Students in area schools eat corn and green beans, both of which are grown locally.

So a local farm-to-table effort is working to make sure local students eat local vegetables as often as possible.

That effort, headed by the Cornell Cooperative Extension of Oneida County, just got a boost from a $98,000 state grant, part of $1 million awarded to 12 farm-to-school projects.

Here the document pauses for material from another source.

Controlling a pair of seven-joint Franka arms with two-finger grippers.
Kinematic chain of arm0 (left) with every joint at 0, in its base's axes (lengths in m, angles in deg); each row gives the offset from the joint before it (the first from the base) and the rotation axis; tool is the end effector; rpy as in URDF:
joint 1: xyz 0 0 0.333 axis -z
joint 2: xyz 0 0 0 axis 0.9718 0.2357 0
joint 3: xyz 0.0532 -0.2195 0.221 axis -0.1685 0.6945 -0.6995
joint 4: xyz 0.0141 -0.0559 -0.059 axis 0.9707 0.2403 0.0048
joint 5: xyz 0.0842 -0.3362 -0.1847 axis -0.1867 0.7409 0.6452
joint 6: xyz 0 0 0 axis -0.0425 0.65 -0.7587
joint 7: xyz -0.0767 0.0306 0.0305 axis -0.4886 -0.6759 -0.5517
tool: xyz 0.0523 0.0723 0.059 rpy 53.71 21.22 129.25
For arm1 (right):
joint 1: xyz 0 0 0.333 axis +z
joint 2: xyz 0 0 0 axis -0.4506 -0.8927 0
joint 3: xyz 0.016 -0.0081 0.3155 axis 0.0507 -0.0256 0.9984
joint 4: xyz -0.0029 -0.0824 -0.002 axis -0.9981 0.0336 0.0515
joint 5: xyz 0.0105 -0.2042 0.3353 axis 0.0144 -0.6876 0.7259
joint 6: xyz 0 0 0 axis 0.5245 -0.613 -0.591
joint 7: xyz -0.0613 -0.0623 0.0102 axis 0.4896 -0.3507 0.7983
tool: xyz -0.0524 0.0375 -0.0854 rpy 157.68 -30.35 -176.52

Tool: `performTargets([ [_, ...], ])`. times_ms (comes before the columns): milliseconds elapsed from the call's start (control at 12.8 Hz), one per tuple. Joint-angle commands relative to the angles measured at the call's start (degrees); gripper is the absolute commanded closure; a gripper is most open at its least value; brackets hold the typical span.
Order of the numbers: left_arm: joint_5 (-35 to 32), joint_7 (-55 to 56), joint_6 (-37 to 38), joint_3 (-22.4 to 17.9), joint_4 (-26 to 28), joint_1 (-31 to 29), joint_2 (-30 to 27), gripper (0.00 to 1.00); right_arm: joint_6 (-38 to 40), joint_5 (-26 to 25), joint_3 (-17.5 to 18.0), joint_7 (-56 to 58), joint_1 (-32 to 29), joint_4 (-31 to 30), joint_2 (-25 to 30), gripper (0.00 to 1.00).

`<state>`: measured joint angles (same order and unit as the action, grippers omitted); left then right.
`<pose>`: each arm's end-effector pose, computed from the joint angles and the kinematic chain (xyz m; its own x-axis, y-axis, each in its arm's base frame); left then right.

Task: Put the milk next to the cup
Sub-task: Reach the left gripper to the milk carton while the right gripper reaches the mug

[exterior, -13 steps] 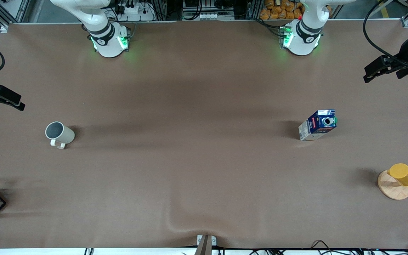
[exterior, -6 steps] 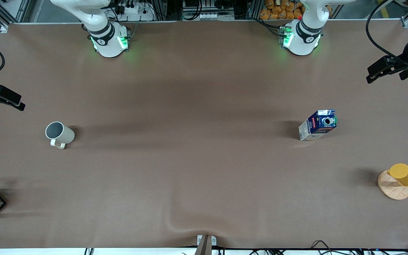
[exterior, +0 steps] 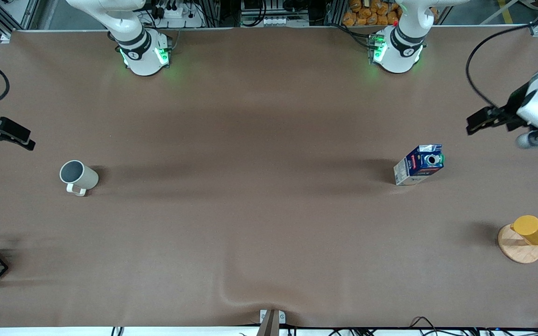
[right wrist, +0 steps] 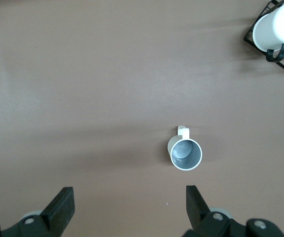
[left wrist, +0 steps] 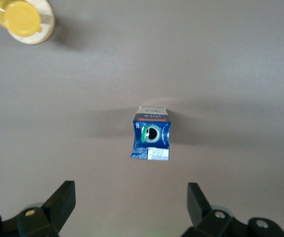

“We’ve been at this for a while and the state has been looking at regions where there’s a history of working on farm-to-school and our extension office at Oneida County has been partnering with Waterville Central School District and Vernon-Verona-Sherrill Central School District and the BOCES for almost four years now,” said Marty Broccoli, agriculture economic development specialist at the extension. “So we’ve got a track record. And this (grant) is really good because we’re making good inroads and we can keep this thing going.”

That effort helps a growing number of schools in Oneida, Madison and Herkimer counties, Broccoli said. The grant money will go toward hiring more staffing to supplement the full-time farm-to-school coordinator based in the Cazenovia Central School District, someone who can find the areas in which it makes economic sense for schools to buy local foods, he said.

“The school lunch program is very complicated and challenging, and the average parent and average school taxpayer does not have any idea how it works,” he said. “There’s commodity dollars involved that the federal government gives. The school lunch programs are stand alone; taxes do not pay for them.”

So they have to make do serving a lunch that includes a fruit, vegetable, dairy, grain and meat or protein for $1.60, he said. That leaves 14 cents for the vegetable. “Where does it make economic sense for the school food service and the farmer can make money? That’s what our role is – connecting the dots,” Broccoli said.

The project also is looking into getting local ground beef and four or five other options into area schools, he said. Local corn and green beans aren’t always served in participating school, but the goal is to have get more schools eating them and eating them more often. Even once a month would be a win, Broccoli said.